While the team in California mulled strategies for getting the mole moving, other sensors on the InSight lander were gathering incredible results. After analyzing data from the probe’s seismic sensors, NASA researchers in February announced they had detected, for the first time, earthquakes deep inside Mars.
“This is generally good news for possible life on Mars, because seismic activity would imply that there is still liquid magma underground that is moving, and with this the possibility of volcanism even today,” Dirk Schulze-Makuch, an astrobiologist at the Technical University Berlin, told The Daily Beast.

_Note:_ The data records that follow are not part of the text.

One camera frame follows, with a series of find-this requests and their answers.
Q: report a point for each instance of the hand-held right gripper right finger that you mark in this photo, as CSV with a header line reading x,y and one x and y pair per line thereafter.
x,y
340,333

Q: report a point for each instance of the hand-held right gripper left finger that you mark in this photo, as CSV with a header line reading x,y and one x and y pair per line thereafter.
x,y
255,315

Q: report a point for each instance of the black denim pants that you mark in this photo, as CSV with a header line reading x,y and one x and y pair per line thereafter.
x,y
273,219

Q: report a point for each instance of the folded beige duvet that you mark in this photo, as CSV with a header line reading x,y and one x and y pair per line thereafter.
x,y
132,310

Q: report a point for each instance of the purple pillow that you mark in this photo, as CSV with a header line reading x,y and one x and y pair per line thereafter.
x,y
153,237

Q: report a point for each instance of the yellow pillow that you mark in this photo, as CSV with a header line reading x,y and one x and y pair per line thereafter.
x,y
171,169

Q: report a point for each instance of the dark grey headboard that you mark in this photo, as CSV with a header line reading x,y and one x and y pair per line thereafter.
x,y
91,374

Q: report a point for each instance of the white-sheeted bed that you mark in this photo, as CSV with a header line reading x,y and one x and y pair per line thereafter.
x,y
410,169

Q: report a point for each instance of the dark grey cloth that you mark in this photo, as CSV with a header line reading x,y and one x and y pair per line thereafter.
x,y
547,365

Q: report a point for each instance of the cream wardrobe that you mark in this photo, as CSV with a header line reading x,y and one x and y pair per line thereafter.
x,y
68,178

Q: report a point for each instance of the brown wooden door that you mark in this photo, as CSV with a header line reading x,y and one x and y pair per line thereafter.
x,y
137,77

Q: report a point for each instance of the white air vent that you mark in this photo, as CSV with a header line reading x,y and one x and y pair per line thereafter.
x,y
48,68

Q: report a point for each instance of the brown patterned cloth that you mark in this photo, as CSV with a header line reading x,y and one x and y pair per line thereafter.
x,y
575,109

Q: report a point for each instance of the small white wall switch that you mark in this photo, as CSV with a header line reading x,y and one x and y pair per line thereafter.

“The sites of active volcanism are, of course, also top sites where we should look for life, especially in a cold and dry place such as Mars—because these would be the locations where we would expect higher temperature and the availability of liquid water, possibly the last refugia of life from a time period long ago when Mars was warmer and wetter, and life more widespread.”
In late summer 2019 the InSight squad came up with a plan to jumpstart the stalled underground sensor. They pressed the shovel at the end of the lander’s robotic arm against the side of the mole and pushed. The pressure from the shovel had the effect of pinning the mole to the ground and increasing the friction between it and the soil. “And it moved!” Hudson recalled.
InSight was back in business. Soon the mole sensor was almost entirely underground.
Then on Oct. 26, the mole popped out. The scientists in California pinned the ’bot again. It dug for a few weeks… then popped out on Jan. 18. “Mars surprised us again,” Hudson said.
It was time for a fresh approach. NASA has a plan. But it’s risky. “We are angling to push on the back cap of the mole with the scoop edge,” Hudson explained. This is risky because the mole is tethered to the main lander by way of delicate wires snaking out of the back cap of the underground sensor.
Cut the wires and you kill the probe. It’s on Hudson and his team to carefully maneuver the robotic shovel-arm to within inches of the mole’s life-giving tether and apply just enough downward force. Move too far too fast, and NASA could jeopardize a nearly billion-dollar set of equipment and years of work.
Will it work? Hudson and his team should know soon.
Even if it doesn’t, InSight isn’t a total waste. The mission’s detection of seismic activity alone has thrilled scientists. And if the robotic push ends up breaking the mole, NASA will at least have learned an important lesson.
“You can’t accurately predict what a planetary surface will behave like until you’re at that specific surface,” Hudson said. “When we have the opportunity to send another geophysical probe to Mars, we would need to broaden our test program to include cemented and crusted soils as well as loose.”